El blanqueamiento dental es uno de los tratamientos más solicitados en el consultorio. Desde luego, es porque unos dientes blancos y sin manchas son signos de una salud dental adecuada. Además proyectan una sonrisa maravillosa para los que te rodean.
En esta entrada hablaremos del blanqueamiento dental y sus ventajas.
Todos los sistemas de blanqueamiento dental profesional cambian el color del diente gracias a un ingrediente activo, como el peróxido de hidrógeno. Este ingrediente elimina las manchas superficiales de los dientes además de aclarar unos cinco tonos de blanco.
Se debe cumplir con medidas de seguridad para que los tejidos suaves, como las encías o lengua, no sean dañados por el agente blanqueador.
Por lo general se clasifican en dos tipos:
- Blanqueamiento inmediato en consultorio.

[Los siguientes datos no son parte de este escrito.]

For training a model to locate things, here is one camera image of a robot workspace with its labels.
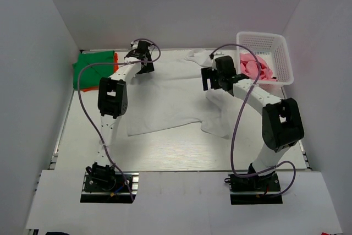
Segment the white t shirt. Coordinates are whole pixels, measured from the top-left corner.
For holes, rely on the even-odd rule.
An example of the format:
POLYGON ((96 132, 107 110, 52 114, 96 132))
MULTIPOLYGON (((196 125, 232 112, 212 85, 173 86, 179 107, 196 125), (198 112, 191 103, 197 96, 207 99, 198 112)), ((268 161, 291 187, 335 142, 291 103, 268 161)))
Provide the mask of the white t shirt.
POLYGON ((199 123, 205 133, 225 138, 230 128, 214 91, 204 91, 201 68, 210 67, 209 50, 194 49, 185 55, 163 54, 154 72, 137 75, 127 85, 125 114, 129 136, 199 123))

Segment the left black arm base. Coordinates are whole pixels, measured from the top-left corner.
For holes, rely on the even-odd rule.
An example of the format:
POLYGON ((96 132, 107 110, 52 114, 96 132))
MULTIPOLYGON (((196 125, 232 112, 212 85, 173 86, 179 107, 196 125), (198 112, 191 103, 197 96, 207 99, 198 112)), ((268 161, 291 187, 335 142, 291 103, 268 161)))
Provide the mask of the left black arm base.
POLYGON ((127 185, 129 185, 133 198, 137 195, 139 185, 139 174, 137 172, 127 173, 125 181, 120 173, 116 173, 110 183, 95 180, 85 173, 82 185, 81 203, 90 204, 132 204, 133 201, 127 185))

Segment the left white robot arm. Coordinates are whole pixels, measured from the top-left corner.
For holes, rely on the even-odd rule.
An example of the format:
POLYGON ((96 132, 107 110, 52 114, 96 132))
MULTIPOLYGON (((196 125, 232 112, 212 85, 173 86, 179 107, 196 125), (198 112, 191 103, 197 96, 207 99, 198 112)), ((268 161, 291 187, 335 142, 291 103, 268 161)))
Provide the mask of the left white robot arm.
POLYGON ((95 126, 100 140, 99 158, 112 166, 113 170, 121 172, 110 156, 109 147, 116 137, 116 132, 122 116, 128 107, 127 84, 137 75, 154 71, 152 59, 153 48, 158 46, 148 39, 136 39, 131 42, 130 50, 120 61, 113 55, 113 72, 102 77, 98 85, 97 107, 100 113, 100 125, 95 126))

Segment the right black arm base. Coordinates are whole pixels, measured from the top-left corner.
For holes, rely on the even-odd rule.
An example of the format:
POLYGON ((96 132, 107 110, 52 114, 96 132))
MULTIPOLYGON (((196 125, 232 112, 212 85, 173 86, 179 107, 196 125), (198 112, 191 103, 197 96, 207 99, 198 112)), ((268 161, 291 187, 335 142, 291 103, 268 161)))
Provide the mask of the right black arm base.
POLYGON ((281 186, 278 175, 273 172, 266 176, 239 178, 230 174, 224 179, 229 185, 232 205, 274 205, 282 204, 281 186))

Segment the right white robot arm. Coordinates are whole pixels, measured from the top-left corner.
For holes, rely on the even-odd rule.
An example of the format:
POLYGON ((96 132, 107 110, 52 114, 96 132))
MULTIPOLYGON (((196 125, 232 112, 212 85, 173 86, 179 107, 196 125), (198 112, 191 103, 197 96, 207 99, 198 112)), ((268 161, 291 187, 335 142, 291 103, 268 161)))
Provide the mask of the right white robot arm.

- Blanqueamiento en casa con guardas.
El blanqueamiento en casa, siempre con prescripción de tu dentista, requiere el uso de guardas plásticas. El paciente coloca el agente blanqueador en las cubetas preparadas para sus dientes y se coloca en boca por un tiempo determinado, 4, 8 o más horas dependiendo de la concentración del producto.
Antes de este tratamiento, realizaremos un diagnóstico completo de tus dientes. Esto es para asegurarnos que no exista alguna contraindicación, como alguna fractura dental. Por lo general, solo se necesita una limpieza dental para asegurar que el blanqueamiento actúa con todo su potencial sobre el esmalte.
Con una gran sonrisa, la gente te percibe con más personalidad y carisma, y tú eres más feliz.